*Aim of the task:* How many lines in the listing below contain the string "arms"? Say only the number.

*Data below:*

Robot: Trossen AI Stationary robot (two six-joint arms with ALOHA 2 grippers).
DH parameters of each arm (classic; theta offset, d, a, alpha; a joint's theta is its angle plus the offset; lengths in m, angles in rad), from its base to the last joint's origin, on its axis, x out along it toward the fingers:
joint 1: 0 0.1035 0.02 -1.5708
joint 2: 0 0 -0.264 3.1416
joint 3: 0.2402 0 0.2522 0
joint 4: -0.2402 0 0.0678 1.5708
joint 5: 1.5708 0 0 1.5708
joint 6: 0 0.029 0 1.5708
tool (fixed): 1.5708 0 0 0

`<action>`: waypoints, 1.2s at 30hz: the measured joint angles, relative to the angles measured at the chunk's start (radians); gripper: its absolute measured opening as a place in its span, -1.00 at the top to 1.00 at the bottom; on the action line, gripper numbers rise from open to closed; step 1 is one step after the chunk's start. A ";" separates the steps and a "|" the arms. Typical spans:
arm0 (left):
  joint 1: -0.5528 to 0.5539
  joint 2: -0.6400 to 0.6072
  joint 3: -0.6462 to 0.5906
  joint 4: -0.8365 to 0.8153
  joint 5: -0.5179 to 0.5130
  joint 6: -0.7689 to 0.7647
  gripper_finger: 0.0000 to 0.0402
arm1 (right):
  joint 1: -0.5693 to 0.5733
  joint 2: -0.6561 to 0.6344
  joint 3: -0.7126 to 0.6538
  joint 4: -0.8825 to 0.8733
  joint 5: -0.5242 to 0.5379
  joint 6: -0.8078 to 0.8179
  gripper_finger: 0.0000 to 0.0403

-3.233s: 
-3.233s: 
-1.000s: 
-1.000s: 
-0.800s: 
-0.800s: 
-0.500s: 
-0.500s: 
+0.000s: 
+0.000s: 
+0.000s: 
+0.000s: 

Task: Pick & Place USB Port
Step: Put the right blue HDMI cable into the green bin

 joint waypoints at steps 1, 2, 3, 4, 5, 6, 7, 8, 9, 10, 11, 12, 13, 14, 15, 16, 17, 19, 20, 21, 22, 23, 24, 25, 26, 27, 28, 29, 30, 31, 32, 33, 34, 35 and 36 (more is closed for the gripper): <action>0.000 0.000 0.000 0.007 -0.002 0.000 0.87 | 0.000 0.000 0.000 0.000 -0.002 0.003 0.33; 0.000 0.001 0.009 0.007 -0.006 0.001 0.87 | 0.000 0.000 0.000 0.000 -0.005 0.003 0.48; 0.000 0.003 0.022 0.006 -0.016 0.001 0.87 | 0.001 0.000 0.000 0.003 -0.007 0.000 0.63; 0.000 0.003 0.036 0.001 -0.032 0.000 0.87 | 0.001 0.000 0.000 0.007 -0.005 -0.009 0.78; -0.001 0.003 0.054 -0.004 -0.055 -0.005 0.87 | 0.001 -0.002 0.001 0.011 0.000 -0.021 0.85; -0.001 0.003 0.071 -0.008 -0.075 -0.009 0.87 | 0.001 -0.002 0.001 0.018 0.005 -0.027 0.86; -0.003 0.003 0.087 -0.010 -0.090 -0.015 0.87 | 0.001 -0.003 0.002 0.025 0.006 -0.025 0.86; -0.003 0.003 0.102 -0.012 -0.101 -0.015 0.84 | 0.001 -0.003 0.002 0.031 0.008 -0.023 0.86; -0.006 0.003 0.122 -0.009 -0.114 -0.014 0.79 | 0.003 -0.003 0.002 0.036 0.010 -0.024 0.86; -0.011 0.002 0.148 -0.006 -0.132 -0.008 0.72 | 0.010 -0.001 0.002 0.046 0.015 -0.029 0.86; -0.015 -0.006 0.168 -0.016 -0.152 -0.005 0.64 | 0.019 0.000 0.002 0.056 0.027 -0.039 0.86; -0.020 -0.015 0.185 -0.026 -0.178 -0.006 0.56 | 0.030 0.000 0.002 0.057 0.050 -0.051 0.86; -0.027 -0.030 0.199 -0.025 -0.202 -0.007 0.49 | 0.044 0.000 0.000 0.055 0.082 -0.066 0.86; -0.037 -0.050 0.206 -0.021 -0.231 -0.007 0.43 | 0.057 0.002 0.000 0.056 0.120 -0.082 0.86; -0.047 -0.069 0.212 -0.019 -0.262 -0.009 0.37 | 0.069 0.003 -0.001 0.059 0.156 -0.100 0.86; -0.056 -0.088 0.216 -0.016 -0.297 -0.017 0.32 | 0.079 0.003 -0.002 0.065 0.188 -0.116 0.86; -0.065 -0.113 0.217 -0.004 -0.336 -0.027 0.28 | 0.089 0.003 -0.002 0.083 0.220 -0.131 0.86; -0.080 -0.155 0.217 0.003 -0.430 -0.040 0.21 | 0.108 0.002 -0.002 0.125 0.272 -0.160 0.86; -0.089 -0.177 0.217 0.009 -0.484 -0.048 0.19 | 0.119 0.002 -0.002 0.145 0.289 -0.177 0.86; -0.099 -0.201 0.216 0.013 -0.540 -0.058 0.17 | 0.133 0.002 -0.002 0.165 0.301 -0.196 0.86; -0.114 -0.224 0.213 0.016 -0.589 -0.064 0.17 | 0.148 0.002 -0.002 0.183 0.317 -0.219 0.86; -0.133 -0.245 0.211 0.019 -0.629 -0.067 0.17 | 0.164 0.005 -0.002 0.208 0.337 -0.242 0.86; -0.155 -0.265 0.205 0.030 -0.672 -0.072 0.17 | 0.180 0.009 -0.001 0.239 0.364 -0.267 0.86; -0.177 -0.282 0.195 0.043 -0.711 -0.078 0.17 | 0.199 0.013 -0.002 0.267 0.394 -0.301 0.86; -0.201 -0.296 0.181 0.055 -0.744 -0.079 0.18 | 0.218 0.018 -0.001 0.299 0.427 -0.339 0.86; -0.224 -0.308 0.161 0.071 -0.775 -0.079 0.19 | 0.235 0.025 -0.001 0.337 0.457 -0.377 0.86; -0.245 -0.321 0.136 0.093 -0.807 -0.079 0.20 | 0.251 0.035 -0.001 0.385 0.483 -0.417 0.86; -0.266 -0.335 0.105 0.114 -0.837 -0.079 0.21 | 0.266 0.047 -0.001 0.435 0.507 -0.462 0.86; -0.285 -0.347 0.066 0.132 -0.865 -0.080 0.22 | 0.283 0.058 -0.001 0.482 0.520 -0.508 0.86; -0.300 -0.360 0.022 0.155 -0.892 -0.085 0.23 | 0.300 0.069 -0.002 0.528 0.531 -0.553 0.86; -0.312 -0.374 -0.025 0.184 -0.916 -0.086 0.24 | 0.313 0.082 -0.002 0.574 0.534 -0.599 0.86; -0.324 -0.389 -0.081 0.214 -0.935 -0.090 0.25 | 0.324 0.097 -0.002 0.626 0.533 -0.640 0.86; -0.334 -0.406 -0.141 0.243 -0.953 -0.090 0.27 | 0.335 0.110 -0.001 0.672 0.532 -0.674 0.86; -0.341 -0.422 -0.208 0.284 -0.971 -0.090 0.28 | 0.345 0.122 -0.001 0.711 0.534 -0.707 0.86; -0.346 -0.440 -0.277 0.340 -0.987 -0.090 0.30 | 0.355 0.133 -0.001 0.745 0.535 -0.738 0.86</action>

*Task result:* 2